Hoooooly smoke! What tore through your backyard? You know it was a hurricane, alright, but you didn’t expect it to leave so much destruction. Now, your beloved trees are leaning to one side, and some branches are hanging precariously. Before long, you could be staring at a yard full of stumps.
This scenario underscores the need to take the right measures beforehand to protect your trees, and property, from a hurricane. For over twenty years, the talented team at Evergreen Tree Service has been providing superior quality service to all of Portland and its surrounding areas. They also advise homeowners to take preventative steps to avert serious damage to their trees. That said, here’re measures you can take to guard against strong winds and rain:
1. Pruning Does the Trick
Before a storm, prune weak or dead branches on your trees, so they don’t become projectiles during the windy weather. For starters, it helps reduce the trees’ wind resistance.
We know that trees serve as windbreakers. However, that trait can work against them when strong winds blow, and the leaves start to act like aerodynamic sails, causing the tree to vibrate, leading to structural damage or even the tree blowing over. Removing dead or weak branches in advance can make a huge difference. Thus, the fewer dead branches, the less chance they will snap off.
While at it, look for diseased or decaying branches and remove them. Similarly, consider removing weak or old trees because their structure can’t handle the strain of a hurricane. You may also need to call in an arborist to examine your trees for damage you might not see.
2. Brace for Impact
Be proactive and secure your trees with braces to withstand a hurricane. You can do this by tying the tree trunk to stakes or installing guy wires from the base of the trunk up to the canopy. This helps prevent trees from swaying too much in high winds. Plus, such strong winds can uproot even the sturdiest of trees, so the extra support goes a long way to ensure your trees stay in one piece.
3. Protect the Soil Around Your Trees
Ensure the soil around your trees is in check. Typically, soft and wet ground can cause trees to uproot. Check on the layer of mulch or soil around your tree and ensure it’s at least a few inches thick. This helps keep the root system intact and protects it from loosening in case of heavy winds and rain.
To protect susceptible roots, lay a tarp over the ground to keep the soil dry during heavy rains. That said, this approach might only work if you have a few areas to cover.
4. Group Planting Works
This refers to planting trees in clusters. Trees are stronger when grown together and can even shelter each other from heavy winds – think of it as having strength in numbers. Plus, their collective root systems help them better survive high-force winds. Think of each cluster as a mini windbreak, slowing down the speed of the winds.

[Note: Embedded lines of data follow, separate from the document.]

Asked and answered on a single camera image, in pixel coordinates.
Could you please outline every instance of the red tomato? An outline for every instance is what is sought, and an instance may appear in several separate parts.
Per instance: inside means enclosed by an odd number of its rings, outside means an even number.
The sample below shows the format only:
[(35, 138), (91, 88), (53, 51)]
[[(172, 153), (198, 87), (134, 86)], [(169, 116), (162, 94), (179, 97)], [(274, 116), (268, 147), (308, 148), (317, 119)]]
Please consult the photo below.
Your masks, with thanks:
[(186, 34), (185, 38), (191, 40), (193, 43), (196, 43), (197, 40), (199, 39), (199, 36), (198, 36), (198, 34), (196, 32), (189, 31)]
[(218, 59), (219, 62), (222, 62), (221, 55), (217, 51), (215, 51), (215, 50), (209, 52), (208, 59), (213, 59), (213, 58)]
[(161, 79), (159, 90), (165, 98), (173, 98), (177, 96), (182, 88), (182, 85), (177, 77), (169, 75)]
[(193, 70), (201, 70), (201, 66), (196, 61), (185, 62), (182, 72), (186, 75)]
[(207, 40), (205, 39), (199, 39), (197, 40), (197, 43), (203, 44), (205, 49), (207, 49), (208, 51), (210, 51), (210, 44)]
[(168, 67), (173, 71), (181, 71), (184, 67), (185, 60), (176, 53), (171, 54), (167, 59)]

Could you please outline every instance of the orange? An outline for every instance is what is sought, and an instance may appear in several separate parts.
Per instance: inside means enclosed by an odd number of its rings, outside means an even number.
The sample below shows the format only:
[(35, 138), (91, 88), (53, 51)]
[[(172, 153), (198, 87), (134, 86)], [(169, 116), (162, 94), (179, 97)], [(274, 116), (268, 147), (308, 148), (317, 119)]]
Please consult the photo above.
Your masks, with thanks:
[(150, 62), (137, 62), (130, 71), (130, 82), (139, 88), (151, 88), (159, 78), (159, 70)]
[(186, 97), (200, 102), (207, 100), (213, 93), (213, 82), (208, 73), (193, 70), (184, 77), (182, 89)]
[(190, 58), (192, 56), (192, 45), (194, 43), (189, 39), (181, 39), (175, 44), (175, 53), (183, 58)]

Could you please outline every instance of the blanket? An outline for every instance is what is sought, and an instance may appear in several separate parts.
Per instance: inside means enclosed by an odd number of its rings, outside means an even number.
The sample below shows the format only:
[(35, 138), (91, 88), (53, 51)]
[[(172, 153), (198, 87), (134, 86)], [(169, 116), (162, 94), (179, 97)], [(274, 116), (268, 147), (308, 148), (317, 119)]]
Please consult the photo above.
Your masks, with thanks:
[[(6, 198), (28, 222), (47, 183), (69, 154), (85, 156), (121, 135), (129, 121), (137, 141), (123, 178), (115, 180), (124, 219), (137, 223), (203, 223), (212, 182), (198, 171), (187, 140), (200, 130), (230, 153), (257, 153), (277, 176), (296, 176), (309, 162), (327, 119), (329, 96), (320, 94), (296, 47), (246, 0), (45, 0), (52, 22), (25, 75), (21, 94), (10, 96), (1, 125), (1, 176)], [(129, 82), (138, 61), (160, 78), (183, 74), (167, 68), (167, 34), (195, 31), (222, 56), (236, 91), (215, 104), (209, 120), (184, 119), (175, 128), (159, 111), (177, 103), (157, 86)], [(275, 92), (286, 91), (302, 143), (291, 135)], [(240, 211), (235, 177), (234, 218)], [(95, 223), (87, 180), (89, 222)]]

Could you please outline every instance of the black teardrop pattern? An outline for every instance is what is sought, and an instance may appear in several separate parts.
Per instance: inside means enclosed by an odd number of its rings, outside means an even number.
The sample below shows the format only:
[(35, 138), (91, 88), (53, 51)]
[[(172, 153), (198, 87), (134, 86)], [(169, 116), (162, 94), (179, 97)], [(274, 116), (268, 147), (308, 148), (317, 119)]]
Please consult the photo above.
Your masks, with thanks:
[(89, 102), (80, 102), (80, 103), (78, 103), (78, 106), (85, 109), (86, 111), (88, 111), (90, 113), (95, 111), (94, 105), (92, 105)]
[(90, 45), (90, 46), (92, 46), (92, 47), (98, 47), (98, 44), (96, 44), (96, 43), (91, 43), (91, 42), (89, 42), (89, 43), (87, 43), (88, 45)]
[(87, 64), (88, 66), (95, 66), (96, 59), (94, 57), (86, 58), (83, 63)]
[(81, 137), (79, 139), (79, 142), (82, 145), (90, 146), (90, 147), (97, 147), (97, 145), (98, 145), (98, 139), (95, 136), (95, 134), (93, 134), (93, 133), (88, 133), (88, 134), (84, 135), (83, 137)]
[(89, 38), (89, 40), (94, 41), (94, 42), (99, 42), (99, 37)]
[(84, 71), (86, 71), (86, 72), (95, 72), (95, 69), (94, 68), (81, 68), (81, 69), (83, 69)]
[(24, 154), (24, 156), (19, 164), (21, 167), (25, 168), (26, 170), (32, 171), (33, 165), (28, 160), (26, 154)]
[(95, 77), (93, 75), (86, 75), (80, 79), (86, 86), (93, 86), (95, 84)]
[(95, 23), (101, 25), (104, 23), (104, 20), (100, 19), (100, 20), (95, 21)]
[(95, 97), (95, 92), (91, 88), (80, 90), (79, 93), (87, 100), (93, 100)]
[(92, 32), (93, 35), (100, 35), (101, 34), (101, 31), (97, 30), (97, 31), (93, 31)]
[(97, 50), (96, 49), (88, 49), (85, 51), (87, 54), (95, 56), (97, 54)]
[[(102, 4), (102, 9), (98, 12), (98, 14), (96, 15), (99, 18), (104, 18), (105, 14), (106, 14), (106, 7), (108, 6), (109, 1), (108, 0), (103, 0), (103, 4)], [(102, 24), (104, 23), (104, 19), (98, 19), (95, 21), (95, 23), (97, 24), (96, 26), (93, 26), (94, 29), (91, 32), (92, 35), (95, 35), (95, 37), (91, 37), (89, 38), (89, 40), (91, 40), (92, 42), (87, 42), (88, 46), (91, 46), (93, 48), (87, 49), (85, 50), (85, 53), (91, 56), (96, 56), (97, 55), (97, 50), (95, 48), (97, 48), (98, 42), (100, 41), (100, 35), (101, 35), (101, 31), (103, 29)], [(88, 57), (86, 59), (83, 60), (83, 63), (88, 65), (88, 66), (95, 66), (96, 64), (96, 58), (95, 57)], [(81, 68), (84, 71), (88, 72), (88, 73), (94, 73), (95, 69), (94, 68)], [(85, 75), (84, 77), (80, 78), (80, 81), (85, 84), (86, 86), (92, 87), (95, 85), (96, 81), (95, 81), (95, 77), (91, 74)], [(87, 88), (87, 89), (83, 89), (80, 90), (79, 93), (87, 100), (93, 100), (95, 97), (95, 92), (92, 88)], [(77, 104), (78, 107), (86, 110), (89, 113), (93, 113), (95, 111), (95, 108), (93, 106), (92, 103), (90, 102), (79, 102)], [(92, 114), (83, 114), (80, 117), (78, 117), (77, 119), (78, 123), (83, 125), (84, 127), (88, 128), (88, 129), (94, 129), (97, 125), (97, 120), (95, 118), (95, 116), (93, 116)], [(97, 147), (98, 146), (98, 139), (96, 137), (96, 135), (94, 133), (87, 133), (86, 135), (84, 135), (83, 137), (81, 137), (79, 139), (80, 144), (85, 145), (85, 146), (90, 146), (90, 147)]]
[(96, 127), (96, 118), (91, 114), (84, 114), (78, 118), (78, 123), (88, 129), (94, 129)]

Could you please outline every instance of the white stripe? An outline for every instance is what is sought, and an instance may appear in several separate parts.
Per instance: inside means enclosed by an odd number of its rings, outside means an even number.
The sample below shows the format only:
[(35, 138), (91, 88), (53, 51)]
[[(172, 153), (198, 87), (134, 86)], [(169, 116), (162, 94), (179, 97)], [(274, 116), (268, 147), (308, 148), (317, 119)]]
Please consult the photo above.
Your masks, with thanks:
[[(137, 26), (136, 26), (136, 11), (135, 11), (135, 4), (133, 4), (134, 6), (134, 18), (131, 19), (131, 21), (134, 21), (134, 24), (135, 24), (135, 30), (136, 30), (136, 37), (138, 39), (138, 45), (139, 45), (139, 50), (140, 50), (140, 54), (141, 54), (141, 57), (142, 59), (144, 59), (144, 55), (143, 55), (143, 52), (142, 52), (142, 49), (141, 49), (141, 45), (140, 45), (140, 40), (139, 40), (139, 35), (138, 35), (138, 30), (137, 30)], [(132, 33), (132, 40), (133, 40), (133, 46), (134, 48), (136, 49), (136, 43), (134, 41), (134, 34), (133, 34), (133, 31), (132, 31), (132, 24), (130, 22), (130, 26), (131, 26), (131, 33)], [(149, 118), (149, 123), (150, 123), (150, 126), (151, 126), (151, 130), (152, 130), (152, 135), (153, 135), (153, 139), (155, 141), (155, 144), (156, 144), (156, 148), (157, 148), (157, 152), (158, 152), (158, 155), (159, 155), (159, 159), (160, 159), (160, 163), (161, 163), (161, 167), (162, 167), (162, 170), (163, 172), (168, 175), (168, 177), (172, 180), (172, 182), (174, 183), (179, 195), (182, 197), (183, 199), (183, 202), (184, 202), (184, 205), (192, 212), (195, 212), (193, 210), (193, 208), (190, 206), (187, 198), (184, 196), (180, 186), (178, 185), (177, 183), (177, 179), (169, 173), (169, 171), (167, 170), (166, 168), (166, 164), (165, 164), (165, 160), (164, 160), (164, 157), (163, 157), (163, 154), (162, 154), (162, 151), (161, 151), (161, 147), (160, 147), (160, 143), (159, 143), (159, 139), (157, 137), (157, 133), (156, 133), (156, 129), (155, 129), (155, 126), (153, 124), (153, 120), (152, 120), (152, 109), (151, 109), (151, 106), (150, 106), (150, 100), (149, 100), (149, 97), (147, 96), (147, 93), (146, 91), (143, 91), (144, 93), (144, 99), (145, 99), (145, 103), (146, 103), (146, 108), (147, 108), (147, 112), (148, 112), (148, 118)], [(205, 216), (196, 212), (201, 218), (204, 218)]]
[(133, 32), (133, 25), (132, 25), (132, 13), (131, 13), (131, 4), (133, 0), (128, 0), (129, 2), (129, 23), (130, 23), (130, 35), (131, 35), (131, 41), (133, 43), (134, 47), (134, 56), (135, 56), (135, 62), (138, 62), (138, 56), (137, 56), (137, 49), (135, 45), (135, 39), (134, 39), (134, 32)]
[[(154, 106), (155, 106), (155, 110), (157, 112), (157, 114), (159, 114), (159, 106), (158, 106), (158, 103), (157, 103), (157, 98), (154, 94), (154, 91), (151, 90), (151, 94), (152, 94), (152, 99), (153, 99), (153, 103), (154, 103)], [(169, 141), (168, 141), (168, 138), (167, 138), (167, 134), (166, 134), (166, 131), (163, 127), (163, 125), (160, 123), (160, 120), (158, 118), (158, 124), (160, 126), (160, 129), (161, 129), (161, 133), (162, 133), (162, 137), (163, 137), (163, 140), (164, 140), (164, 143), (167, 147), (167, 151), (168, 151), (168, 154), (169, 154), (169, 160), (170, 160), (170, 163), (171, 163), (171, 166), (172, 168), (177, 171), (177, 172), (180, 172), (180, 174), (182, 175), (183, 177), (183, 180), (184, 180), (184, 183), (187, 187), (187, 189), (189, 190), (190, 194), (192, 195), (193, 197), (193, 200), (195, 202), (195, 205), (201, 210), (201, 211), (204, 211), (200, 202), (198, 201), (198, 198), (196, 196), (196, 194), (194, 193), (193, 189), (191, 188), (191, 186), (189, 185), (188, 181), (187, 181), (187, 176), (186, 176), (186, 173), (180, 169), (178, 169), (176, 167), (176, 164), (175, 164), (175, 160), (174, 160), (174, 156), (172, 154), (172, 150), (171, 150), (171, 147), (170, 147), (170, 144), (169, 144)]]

A cluster should comprise trees of different species, preferably those with different heights and shapes. That way, they can form a robust wall. Also, space them out evenly so they get enough sun and air. However, avoid planting them in a straight line as this exposes them to the full force of the wind.
5. Cover the Trunks
Consider wrapping your tree trunks with burlap to prevent abrasion and damage. It’s especially beneficial for trees with thin bark that can easily be scraped off in high winds.
You’d be surprised how a protective wrap can save your trees from strong winds. The mesh or burlap helps absorb the wind gusts and prevents the trunks from becoming torn and stripped bare by flying debris.
6. Select the Right Trees
Some tree species can better withstand hurricane-force winds than others. Thus, if you live in hurricane-prone areas, select trees that can tolerate strong winds and support the weight of ice and snow. Before planting, research the species to determine whether they can survive in your climate.
While at it, pick trees with straight roots, as they are less likely to topple over in hurricanes. Additionally, trees with dominant trunks have a stronger structure and can better survive strong winds. Shorter and more compact trees are also a great choice as they have a low center of gravity, making them more stable. For instance, the northern red oak and the bald cypress are excellent choices.
Hurricane-proofing your trees isn’t that hard. By being proactive, you can ensure your trees stand a chance against the next hurricane. Take the step today and secure your trees for the future. And if you need help with any of the above, rope in a professional tree service.